The evaluation of patients before surgery
is a component of anaesthesia practice that must be performed to ensure the safe delivery of anaesthesia for every patient as well as answering patient’s queries about anaesthesia and thus allaying patient’s anxiety. Assessment of anaesthetic risks associated with the patient’s medical conditions, therapies, alternative treatments, surgical and other procedures, and of options for anaesthetic techniques is an essential component of basic anaesthetic practice. It also serves a purpose of educating patients about issues such as: NBM requirements, medications to be taken on the morning of surgery, and differences in anaesthesia options. How an anaesthesia group performs this evaluation is variable with the structure of preoperative clinics in hospitals across the country being quite variable. In India nature of preoperative evaluation varies between institutional practice and private nursing home practice. However, the major question that anaesthesiologists must ask when approaching this area of practice is: ‘‘Can a system for preoperative evaluation that uses the expertise of anaesthesiologists, surgeons, and physicians to deliver high quality, cost conscious, and efficient patient preparation for surgery be developed’’?

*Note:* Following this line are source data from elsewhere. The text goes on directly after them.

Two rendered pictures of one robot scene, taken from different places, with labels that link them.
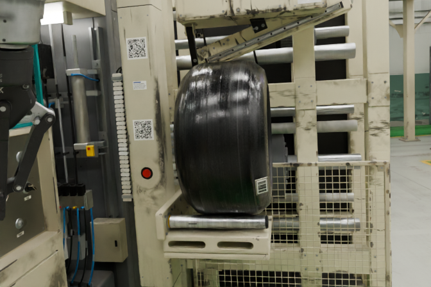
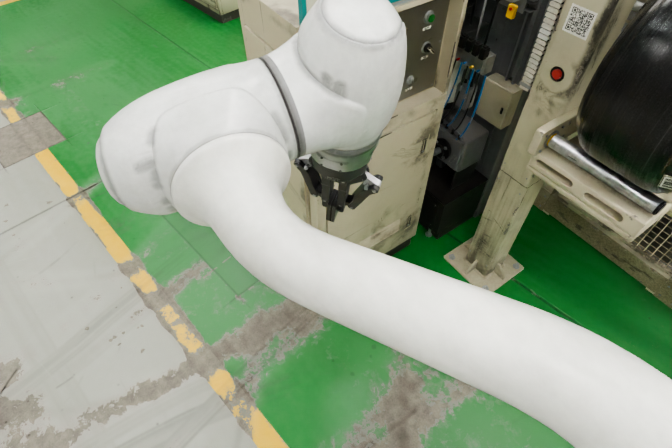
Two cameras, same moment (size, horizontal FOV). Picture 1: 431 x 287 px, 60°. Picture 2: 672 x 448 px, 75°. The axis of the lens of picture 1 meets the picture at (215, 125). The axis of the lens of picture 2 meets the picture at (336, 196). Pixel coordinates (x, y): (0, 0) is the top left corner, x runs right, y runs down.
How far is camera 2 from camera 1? 0.44 m
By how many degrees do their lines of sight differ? 57
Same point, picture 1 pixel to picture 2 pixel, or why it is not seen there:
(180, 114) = (621, 47)
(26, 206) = (421, 65)
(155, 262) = (522, 160)
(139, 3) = not seen: outside the picture
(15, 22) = (348, 165)
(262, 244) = (633, 226)
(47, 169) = (452, 31)
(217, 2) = not seen: outside the picture
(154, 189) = (556, 95)
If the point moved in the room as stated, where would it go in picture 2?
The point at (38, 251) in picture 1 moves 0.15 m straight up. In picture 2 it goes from (418, 109) to (424, 70)
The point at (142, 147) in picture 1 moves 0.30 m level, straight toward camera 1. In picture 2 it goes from (566, 41) to (535, 94)
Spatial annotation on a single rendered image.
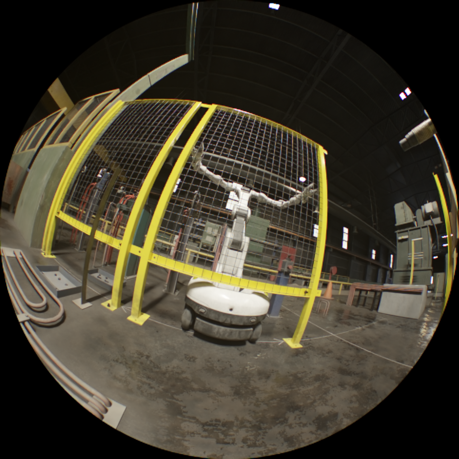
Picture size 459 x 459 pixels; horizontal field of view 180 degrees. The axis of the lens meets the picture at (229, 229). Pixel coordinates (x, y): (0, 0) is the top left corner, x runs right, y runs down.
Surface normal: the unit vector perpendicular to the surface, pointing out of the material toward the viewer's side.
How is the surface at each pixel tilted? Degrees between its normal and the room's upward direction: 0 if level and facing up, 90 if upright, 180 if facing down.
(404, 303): 90
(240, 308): 88
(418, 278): 90
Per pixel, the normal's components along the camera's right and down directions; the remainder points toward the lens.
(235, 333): 0.26, -0.14
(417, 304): -0.96, -0.27
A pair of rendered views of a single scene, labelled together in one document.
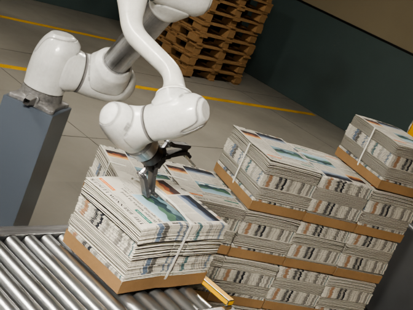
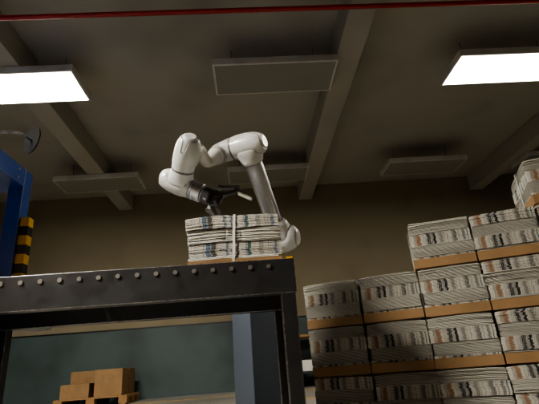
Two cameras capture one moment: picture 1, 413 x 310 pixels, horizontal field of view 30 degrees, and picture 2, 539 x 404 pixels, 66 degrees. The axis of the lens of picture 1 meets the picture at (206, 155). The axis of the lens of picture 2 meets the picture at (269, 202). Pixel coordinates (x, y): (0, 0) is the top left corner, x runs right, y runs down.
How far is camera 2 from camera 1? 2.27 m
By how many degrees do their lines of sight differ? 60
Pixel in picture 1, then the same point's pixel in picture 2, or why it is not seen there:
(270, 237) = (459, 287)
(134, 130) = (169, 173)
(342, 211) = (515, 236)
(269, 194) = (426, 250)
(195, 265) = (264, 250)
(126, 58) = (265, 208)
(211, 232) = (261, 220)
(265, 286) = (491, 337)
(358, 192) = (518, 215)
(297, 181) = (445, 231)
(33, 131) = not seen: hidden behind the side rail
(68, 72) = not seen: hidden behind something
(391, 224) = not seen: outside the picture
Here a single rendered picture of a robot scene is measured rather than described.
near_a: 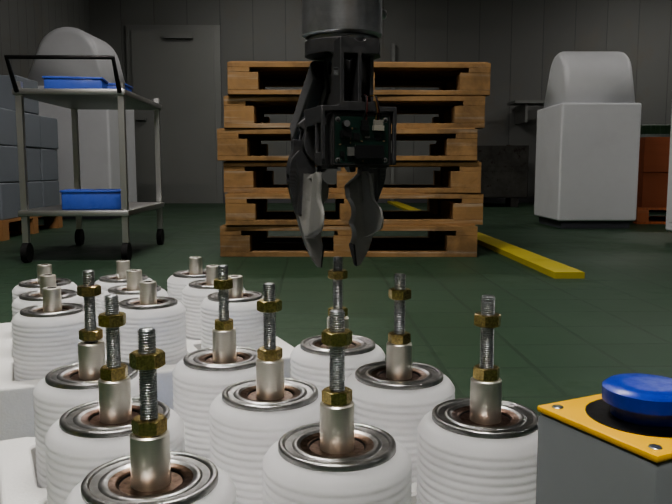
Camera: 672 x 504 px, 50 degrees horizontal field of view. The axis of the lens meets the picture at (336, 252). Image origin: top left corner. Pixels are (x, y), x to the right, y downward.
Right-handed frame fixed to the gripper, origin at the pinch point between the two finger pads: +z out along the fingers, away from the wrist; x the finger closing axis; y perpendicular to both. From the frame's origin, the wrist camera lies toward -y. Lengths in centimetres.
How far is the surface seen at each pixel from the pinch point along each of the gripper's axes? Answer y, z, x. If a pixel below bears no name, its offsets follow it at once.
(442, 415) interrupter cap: 23.0, 9.2, 0.9
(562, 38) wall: -729, -168, 517
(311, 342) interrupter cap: -0.4, 9.2, -2.5
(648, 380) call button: 41.3, 1.5, 2.7
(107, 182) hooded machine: -569, 4, -28
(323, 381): 4.6, 11.7, -2.6
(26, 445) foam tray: 0.4, 16.6, -29.3
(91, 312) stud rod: 5.0, 3.8, -23.2
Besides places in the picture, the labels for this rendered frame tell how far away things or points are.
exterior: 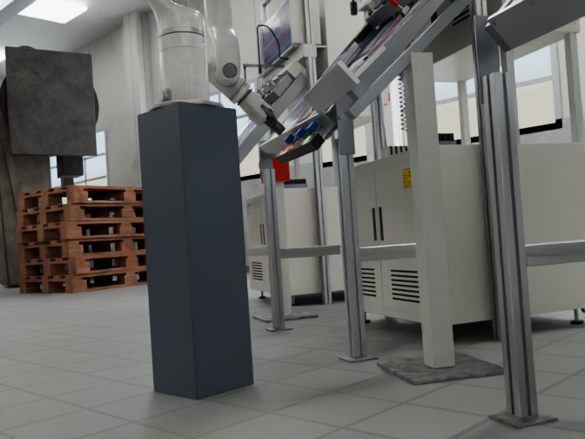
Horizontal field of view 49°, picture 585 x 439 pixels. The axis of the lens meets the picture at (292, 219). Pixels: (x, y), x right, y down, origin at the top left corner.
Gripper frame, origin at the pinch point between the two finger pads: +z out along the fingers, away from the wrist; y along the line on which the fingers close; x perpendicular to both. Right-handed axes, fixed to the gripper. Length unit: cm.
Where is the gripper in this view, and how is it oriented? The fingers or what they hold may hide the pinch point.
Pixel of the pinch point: (278, 128)
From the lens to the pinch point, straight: 218.6
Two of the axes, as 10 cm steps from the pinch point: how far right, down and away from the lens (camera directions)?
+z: 7.3, 6.5, 2.2
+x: 6.0, -7.6, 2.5
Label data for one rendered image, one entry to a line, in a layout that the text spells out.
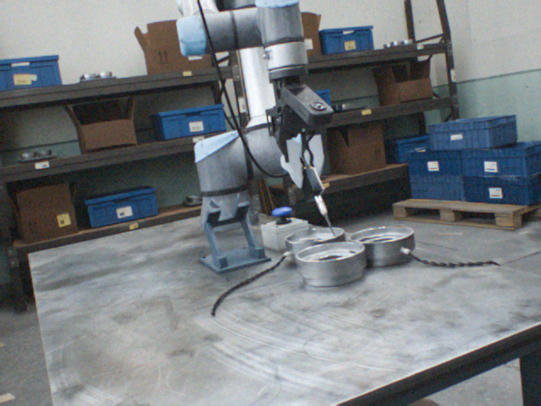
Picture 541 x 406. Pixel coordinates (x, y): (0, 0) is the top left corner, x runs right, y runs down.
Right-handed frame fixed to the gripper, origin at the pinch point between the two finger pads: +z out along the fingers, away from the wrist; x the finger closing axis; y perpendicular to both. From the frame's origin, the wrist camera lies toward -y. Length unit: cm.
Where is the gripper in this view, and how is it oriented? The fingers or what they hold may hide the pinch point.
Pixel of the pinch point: (308, 179)
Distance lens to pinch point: 104.3
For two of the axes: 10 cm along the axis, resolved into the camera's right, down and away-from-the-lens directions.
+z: 1.5, 9.8, 1.5
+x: -9.2, 2.0, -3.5
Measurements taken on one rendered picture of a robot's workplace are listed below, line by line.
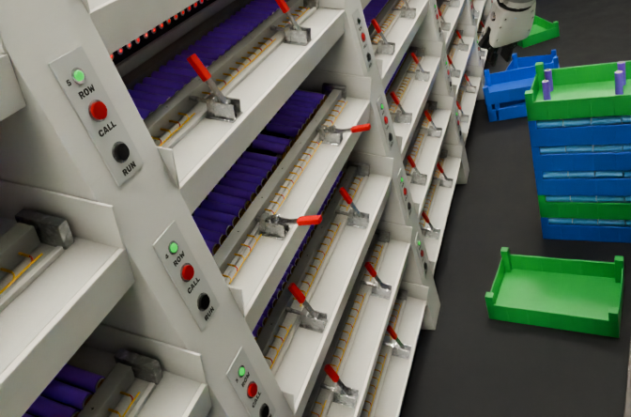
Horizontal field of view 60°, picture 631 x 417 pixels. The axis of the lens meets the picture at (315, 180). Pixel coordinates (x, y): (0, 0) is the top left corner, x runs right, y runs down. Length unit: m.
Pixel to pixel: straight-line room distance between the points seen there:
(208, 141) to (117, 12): 0.19
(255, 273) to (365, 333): 0.45
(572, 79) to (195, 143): 1.24
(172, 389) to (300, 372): 0.27
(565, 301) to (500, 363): 0.25
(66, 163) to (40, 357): 0.16
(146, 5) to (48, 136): 0.19
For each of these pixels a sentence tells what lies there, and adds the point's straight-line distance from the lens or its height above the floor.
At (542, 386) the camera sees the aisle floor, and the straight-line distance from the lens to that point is 1.40.
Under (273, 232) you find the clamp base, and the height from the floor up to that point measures 0.70.
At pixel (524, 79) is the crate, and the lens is 2.58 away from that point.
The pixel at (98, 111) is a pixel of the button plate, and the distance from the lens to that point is 0.52.
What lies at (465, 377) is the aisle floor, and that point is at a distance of 1.43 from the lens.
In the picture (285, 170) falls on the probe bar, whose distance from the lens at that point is 0.88.
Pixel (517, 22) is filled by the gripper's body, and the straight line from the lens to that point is 1.32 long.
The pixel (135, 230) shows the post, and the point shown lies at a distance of 0.55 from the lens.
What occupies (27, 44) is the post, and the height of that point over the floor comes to 1.07.
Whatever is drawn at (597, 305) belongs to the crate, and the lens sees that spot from 1.56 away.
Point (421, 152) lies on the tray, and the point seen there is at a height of 0.32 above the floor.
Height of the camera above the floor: 1.12
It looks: 28 degrees down
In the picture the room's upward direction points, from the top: 20 degrees counter-clockwise
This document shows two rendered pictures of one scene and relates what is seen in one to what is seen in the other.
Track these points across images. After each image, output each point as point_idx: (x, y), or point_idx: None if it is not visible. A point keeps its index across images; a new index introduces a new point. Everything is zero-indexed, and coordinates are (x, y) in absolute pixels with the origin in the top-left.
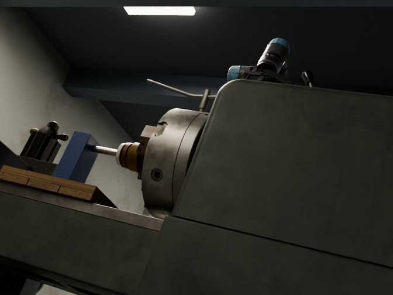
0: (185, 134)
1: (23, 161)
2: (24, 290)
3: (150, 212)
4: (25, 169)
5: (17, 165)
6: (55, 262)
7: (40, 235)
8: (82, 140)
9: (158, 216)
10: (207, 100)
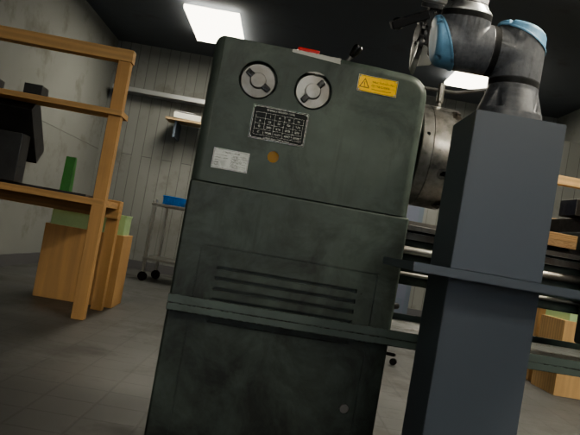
0: None
1: (554, 219)
2: (578, 326)
3: (432, 209)
4: (557, 223)
5: (551, 226)
6: None
7: None
8: None
9: (430, 208)
10: (437, 93)
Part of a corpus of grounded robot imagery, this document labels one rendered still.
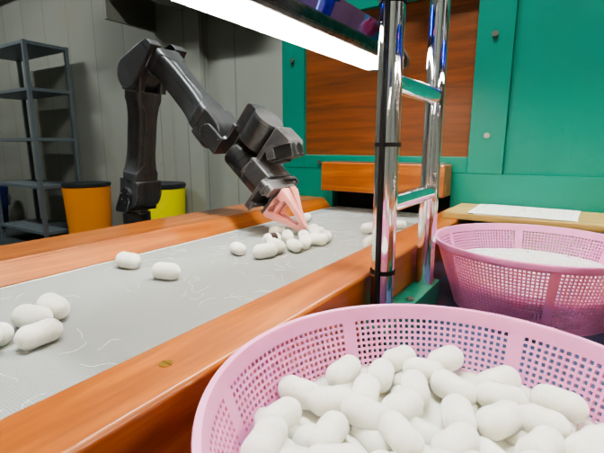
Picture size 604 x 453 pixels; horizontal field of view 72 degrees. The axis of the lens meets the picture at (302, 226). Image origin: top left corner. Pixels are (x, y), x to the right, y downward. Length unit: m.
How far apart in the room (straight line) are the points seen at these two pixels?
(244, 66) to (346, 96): 1.99
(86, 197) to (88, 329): 3.39
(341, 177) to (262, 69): 2.00
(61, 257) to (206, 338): 0.35
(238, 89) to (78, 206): 1.66
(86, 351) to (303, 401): 0.18
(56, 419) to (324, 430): 0.14
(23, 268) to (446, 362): 0.48
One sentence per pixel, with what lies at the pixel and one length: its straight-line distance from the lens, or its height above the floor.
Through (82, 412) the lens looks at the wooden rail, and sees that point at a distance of 0.26.
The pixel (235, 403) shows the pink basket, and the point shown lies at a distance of 0.27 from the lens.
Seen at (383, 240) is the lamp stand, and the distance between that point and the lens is 0.42.
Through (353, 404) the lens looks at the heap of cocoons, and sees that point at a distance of 0.28.
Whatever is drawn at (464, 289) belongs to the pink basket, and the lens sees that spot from 0.60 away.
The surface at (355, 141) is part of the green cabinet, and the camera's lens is 1.07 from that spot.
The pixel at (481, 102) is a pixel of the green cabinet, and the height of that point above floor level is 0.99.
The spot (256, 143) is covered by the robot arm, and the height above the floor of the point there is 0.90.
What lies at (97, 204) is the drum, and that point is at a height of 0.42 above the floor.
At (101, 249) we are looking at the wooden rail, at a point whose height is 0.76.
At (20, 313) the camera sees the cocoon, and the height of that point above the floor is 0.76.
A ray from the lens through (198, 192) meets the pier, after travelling 3.23.
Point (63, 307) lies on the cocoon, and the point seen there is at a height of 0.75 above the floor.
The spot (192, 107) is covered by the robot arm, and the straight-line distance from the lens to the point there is 0.85.
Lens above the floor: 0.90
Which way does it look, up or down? 11 degrees down
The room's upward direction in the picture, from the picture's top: straight up
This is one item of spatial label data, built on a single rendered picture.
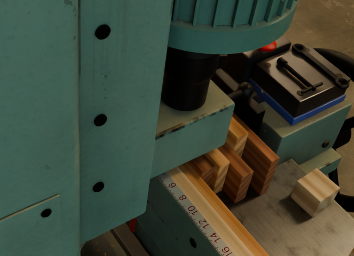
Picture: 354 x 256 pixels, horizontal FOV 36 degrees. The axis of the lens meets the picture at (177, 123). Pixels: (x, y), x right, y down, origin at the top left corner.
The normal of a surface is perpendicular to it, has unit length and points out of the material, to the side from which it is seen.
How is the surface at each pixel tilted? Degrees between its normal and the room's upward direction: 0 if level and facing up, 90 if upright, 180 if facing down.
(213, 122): 90
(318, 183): 0
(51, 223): 90
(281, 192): 0
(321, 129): 90
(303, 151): 90
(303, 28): 0
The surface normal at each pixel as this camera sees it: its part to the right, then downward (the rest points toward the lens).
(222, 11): 0.15, 0.71
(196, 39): -0.11, 0.70
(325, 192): 0.12, -0.70
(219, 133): 0.57, 0.63
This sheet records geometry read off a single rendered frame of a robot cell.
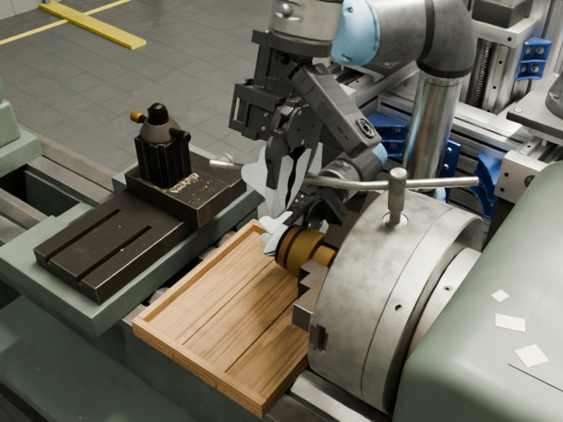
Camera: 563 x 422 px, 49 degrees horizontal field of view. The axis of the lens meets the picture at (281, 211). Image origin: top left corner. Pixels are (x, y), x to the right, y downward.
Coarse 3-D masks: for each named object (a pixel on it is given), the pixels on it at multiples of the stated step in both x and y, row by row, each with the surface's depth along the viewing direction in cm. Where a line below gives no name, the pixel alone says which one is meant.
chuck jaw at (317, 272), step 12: (312, 264) 95; (300, 276) 94; (312, 276) 92; (324, 276) 92; (300, 288) 91; (312, 288) 90; (300, 300) 87; (312, 300) 87; (300, 312) 86; (300, 324) 87; (312, 336) 85; (324, 336) 83; (324, 348) 84
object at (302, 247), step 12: (288, 228) 99; (300, 228) 100; (288, 240) 98; (300, 240) 97; (312, 240) 96; (276, 252) 99; (288, 252) 98; (300, 252) 96; (312, 252) 96; (324, 252) 96; (336, 252) 96; (288, 264) 97; (300, 264) 96; (324, 264) 95
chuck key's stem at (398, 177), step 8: (400, 168) 77; (392, 176) 76; (400, 176) 76; (392, 184) 77; (400, 184) 76; (392, 192) 78; (400, 192) 77; (392, 200) 78; (400, 200) 78; (392, 208) 79; (400, 208) 79; (392, 216) 81; (392, 224) 82
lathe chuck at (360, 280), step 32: (416, 224) 81; (352, 256) 80; (384, 256) 79; (352, 288) 79; (384, 288) 78; (320, 320) 82; (352, 320) 79; (320, 352) 85; (352, 352) 80; (352, 384) 84
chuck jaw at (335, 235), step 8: (376, 192) 93; (368, 200) 94; (352, 216) 95; (336, 224) 98; (344, 224) 95; (352, 224) 95; (328, 232) 97; (336, 232) 96; (344, 232) 95; (328, 240) 96; (336, 240) 96
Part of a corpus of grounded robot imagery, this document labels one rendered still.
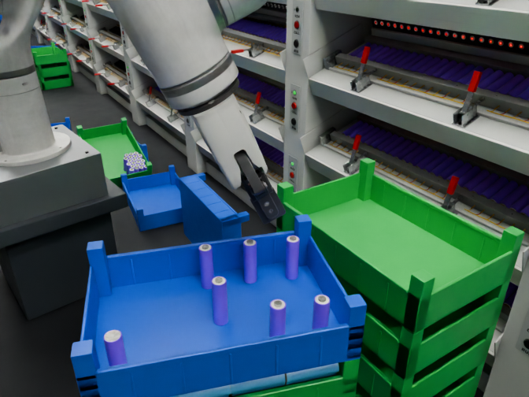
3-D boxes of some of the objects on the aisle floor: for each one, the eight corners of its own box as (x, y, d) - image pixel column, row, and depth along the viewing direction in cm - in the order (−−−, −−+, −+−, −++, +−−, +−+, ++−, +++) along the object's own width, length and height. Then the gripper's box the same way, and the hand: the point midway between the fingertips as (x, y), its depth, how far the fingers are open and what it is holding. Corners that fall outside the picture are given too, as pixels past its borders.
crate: (152, 179, 187) (152, 165, 181) (101, 191, 178) (100, 176, 172) (125, 131, 202) (125, 116, 197) (77, 140, 193) (75, 125, 187)
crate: (199, 218, 160) (197, 198, 156) (139, 231, 153) (136, 210, 149) (175, 183, 184) (173, 164, 180) (123, 193, 176) (120, 173, 173)
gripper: (249, 88, 44) (318, 228, 53) (220, 54, 58) (279, 170, 68) (179, 127, 44) (260, 260, 54) (168, 83, 58) (233, 194, 68)
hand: (264, 198), depth 59 cm, fingers open, 3 cm apart
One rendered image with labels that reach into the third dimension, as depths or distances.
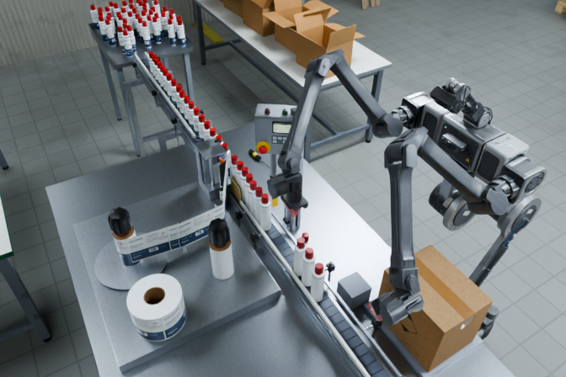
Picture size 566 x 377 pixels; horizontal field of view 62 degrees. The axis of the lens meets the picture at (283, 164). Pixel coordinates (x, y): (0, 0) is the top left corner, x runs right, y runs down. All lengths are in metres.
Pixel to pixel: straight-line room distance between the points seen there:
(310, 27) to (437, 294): 2.48
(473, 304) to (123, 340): 1.28
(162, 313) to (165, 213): 0.67
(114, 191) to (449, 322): 1.73
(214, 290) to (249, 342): 0.26
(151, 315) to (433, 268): 1.04
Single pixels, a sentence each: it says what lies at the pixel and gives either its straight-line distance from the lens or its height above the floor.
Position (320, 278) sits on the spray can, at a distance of 1.86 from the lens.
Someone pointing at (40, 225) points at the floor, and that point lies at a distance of 3.85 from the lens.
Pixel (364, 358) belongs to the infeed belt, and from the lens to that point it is 1.89.
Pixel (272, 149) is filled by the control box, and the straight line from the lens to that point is 1.97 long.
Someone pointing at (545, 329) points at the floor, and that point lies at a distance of 3.35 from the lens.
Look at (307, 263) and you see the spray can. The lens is 1.91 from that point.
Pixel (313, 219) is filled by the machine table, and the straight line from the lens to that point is 2.35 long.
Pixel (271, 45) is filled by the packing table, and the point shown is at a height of 0.78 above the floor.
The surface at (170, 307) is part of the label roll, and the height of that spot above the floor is 1.02.
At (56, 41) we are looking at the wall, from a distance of 6.11.
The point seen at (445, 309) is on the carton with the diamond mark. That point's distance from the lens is 1.78.
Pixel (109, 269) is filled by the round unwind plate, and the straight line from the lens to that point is 2.19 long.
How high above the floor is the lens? 2.52
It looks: 40 degrees down
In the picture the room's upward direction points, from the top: 1 degrees clockwise
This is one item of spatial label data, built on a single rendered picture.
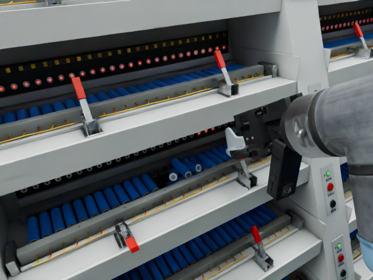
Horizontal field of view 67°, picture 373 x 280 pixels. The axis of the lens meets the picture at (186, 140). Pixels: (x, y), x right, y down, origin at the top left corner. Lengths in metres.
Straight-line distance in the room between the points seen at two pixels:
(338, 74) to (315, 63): 0.08
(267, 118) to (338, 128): 0.14
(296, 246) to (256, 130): 0.36
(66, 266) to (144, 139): 0.23
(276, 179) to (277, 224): 0.28
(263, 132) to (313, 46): 0.29
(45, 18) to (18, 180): 0.23
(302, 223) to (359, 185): 0.44
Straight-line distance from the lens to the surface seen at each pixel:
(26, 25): 0.46
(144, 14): 0.49
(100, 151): 0.45
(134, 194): 0.57
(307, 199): 0.74
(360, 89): 0.34
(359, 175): 0.34
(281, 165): 0.46
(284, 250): 0.73
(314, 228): 0.76
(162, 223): 0.52
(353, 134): 0.34
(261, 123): 0.47
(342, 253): 0.84
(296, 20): 0.67
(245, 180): 0.59
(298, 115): 0.39
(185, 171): 0.58
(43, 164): 0.44
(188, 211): 0.54
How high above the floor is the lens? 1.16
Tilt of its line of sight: 10 degrees down
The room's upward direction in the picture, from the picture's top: 14 degrees counter-clockwise
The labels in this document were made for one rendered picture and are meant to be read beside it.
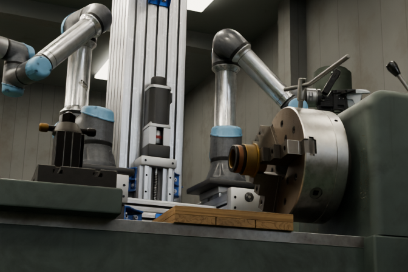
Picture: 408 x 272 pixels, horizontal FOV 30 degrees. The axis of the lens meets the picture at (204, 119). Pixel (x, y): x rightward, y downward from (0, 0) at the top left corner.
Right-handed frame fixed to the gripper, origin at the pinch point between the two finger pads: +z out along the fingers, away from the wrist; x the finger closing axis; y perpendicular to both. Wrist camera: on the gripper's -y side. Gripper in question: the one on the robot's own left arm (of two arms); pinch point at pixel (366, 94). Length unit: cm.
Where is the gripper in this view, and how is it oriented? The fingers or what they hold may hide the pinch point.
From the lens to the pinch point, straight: 311.4
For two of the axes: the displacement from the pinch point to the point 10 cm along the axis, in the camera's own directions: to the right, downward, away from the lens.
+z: 10.0, 0.3, 0.1
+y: -0.3, 9.8, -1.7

Definition of Preanaesthesia Evaluation
The literature does not provide a standard definition for preanaesthesia evaluation. Generally preanaesthesia evaluation is defined as the process of clinical assessment that precedes the delivery of anaesthesia care for surgery and for nonsurgical procedures. The preanaesthesia evaluation is the responsibility of the anaesthesiologist. It consists of the consideration of information from multiple sources that may include the patient’s medical records, interview, physical examination, and findings from medical tests and evaluations. As part of the preanaesthesia evaluation process, the anaesthesiologist may choose to consult with other healthcare professionals to obtain information or services that are relevant to perioperative anaesthetic care. Preoperative tests, as a component of the preanaesthesia evaluation, may be indicated for various purposes, including but not limited to (a) discovery or identification of a disease or disorder that may affect perioperative anaesthetic care, (b) verification or assessment of an already known disease, disorder, medical or alternative therapy that may affect perioperative anaesthetic care, and (c) formulation of specific plans and alternatives for perioperative anaesthetic care. The assessments made in the process of a preanaesthesia evaluation may be used to educate the patient, organize resources for perioperative care, and formulate plans for intraoperative care, postoperative recovery, and perioperative pain management.
Kitts has identified three primary goals of preoperative assessment1:
1. Acquiring the pertinent medical information, consultations, and laboratory testing necessary to assess perioperative risk.
2. Optimizing of the patient’s medical condition and developing an appropriate perioperative care plan.
3. Educating the patient about choices of anaesthesia, intraoperative care, and postoperative management to reduce preoperative anxiety

Timing of preanaesthesia evaluation
In a survey conducted by ASA Practice Advisory for Preanaesthesia Evaluation the majority of consultants and ASA members agreed that, for high surgical invasiveness, the initial assessment of pertinent medical records should be done prior to the day of surgery by anaesthesia staff. For medium and low surgical invasiveness, however the majority of members indicated that the initial assessment of pertinent medical records may be done on or before the day of surgery.2

Interview
The preoperative interview or history taking is the anaesthetists first introduction to patient. This is the most efficient and productive of the three basic techniques used in preoperative assessment. The object of interview is to detect unrecognized or subclinical disease that could increase perioperative risk. The preoperative history should focus on the indication surgical procedure, allergies, known medical problems, major traumas in past and current medications.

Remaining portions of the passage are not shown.